Your objective: All the data should be printed again exactly as written.
::::::
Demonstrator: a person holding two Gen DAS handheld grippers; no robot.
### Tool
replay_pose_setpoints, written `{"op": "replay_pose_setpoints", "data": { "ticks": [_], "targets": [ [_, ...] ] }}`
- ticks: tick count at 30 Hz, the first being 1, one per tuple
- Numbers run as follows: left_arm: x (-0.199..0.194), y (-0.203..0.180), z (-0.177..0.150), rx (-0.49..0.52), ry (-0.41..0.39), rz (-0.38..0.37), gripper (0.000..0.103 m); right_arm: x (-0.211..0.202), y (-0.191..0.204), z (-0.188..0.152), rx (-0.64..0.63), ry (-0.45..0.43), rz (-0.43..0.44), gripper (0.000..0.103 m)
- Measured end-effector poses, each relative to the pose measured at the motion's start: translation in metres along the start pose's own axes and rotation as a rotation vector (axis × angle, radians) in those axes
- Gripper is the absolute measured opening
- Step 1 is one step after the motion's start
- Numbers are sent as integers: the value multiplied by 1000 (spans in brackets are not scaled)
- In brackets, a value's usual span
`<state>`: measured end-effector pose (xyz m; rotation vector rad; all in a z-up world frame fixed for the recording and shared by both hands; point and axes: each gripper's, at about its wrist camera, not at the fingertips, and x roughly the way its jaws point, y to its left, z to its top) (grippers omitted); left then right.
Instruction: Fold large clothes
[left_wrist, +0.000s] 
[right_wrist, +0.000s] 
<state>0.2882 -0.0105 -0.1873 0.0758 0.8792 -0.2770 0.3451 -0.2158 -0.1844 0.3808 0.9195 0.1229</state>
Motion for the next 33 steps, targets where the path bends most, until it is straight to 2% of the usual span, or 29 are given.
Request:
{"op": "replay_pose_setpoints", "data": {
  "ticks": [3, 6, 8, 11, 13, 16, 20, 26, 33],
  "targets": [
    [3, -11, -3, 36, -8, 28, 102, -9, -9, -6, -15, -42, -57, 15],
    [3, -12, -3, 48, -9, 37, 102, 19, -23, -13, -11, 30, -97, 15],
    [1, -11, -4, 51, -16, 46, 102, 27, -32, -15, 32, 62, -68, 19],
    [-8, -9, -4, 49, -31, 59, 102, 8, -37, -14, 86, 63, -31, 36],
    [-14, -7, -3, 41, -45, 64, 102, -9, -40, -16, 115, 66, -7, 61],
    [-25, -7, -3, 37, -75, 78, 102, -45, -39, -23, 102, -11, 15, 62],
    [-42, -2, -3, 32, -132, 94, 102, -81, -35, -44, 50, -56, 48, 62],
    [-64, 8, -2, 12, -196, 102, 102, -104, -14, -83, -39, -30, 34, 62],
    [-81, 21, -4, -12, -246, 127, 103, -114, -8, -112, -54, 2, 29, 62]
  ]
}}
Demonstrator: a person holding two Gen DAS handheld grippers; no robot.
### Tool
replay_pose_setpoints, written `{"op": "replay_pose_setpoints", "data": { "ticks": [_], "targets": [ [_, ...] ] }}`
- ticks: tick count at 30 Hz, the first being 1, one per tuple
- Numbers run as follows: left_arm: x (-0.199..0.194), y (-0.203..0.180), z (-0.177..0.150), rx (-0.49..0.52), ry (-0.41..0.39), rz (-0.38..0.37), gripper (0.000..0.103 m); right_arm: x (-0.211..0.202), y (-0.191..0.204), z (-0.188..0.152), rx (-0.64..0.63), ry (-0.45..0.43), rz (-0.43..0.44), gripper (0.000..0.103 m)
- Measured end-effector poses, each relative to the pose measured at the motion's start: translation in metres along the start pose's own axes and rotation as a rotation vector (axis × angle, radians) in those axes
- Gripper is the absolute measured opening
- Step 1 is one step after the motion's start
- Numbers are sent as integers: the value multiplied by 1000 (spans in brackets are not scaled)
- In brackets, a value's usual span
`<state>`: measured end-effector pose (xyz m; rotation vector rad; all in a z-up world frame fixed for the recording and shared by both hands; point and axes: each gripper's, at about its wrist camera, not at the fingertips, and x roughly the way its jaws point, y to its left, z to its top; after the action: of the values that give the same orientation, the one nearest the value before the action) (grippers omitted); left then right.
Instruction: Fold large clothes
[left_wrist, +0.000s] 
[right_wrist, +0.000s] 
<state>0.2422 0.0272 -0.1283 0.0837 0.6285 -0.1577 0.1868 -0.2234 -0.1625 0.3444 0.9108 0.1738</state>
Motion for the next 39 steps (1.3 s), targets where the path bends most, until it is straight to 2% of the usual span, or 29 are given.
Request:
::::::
Exercise result:
Demonstrator: a person holding two Gen DAS handheld grippers; no robot.
### Tool
replay_pose_setpoints, written `{"op": "replay_pose_setpoints", "data": { "ticks": [_], "targets": [ [_, ...] ] }}`
- ticks: tick count at 30 Hz, the first being 1, one per tuple
- Numbers run as follows: left_arm: x (-0.199..0.194), y (-0.203..0.180), z (-0.177..0.150), rx (-0.49..0.52), ry (-0.41..0.39), rz (-0.38..0.37), gripper (0.000..0.103 m); right_arm: x (-0.211..0.202), y (-0.191..0.204), z (-0.188..0.152), rx (-0.64..0.63), ry (-0.45..0.43), rz (-0.43..0.44), gripper (0.000..0.103 m)
- Measured end-effector poses, each relative to the pose measured at the motion's start: translation in metres along the start pose's own axes and rotation as a rotation vector (axis × angle, radians) in those axes
- Gripper is the absolute measured opening
- Step 1 is one step after the motion's start
- Numbers are sent as integers: the value multiplied by 1000 (spans in brackets are not scaled)
- In brackets, a value's usual span
`<state>`: measured end-effector pose (xyz m; rotation vector rad; all in a z-up world frame fixed for the recording and shared by both hands; point and axes: each gripper's, at about its wrist camera, not at the fingertips, and x roughly the way its jaws point, y to its left, z to its top) (grippers omitted); left then right.
Instruction: Fold large clothes
[left_wrist, +0.000s] 
[right_wrist, +0.000s] 
<state>0.2882 -0.0105 -0.1873 0.0758 0.8792 -0.2770 0.3451 -0.2158 -0.1844 0.3808 0.9195 0.1229</state>
Motion for the next 33 steps, targets where the path bends most, until it is straight to 2% of the usual span, or 29 are given.
Request:
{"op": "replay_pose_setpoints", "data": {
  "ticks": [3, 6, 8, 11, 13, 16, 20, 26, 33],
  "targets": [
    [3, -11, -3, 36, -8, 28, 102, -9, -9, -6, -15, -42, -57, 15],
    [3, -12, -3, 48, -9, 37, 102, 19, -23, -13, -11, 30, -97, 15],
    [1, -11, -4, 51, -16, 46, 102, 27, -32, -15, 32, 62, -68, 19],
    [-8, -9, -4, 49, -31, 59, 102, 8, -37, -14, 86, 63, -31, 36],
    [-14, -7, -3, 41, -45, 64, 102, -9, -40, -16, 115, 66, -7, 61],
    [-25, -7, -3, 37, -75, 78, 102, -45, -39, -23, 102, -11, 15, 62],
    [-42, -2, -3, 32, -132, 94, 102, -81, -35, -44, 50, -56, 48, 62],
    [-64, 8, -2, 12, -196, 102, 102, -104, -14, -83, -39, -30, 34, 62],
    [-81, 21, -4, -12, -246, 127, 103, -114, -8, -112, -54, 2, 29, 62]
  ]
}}
Demonstrator: a person holding two Gen DAS handheld grippers; no robot.
### Tool
replay_pose_setpoints, written `{"op": "replay_pose_setpoints", "data": { "ticks": [_], "targets": [ [_, ...] ] }}`
- ticks: tick count at 30 Hz, the first being 1, one per tuple
- Numbers run as follows: left_arm: x (-0.199..0.194), y (-0.203..0.180), z (-0.177..0.150), rx (-0.49..0.52), ry (-0.41..0.39), rz (-0.38..0.37), gripper (0.000..0.103 m); right_arm: x (-0.211..0.202), y (-0.191..0.204), z (-0.188..0.152), rx (-0.64..0.63), ry (-0.45..0.43), rz (-0.43..0.44), gripper (0.000..0.103 m)
- Measured end-effector poses, each relative to the pose measured at the motion's start: translation in metres along the start pose's own axes and rotation as a rotation vector (axis × angle, radians) in those axes
- Gripper is the absolute measured opening
- Step 1 is one step after the motion's start
- Numbers are sent as integers: the value multiplied by 1000 (spans in brackets are not scaled)
- In brackets, a value's usual span
`<state>`: measured end-effector pose (xyz m; rotation vector rad; all in a z-up world frame fixed for the recording and shared by both hands; point and axes: each gripper's, at about its wrist camera, not at the fingertips, and x roughly the way its jaws point, y to its left, z to its top; after the action: of the values that give the same orientation, the one nearest the value before the action) (grippers omitted); left then right.
Instruction: Fold large clothes
[left_wrist, +0.000s] 
[right_wrist, +0.000s] 
<state>0.2422 0.0272 -0.1283 0.0837 0.6285 -0.1577 0.1868 -0.2234 -0.1625 0.3444 0.9108 0.1738</state>
Motion for the next 39 steps (1.3 s), targets where the path bends most, until it is straight to 2% of the usual span, or 29 are given.
Request:

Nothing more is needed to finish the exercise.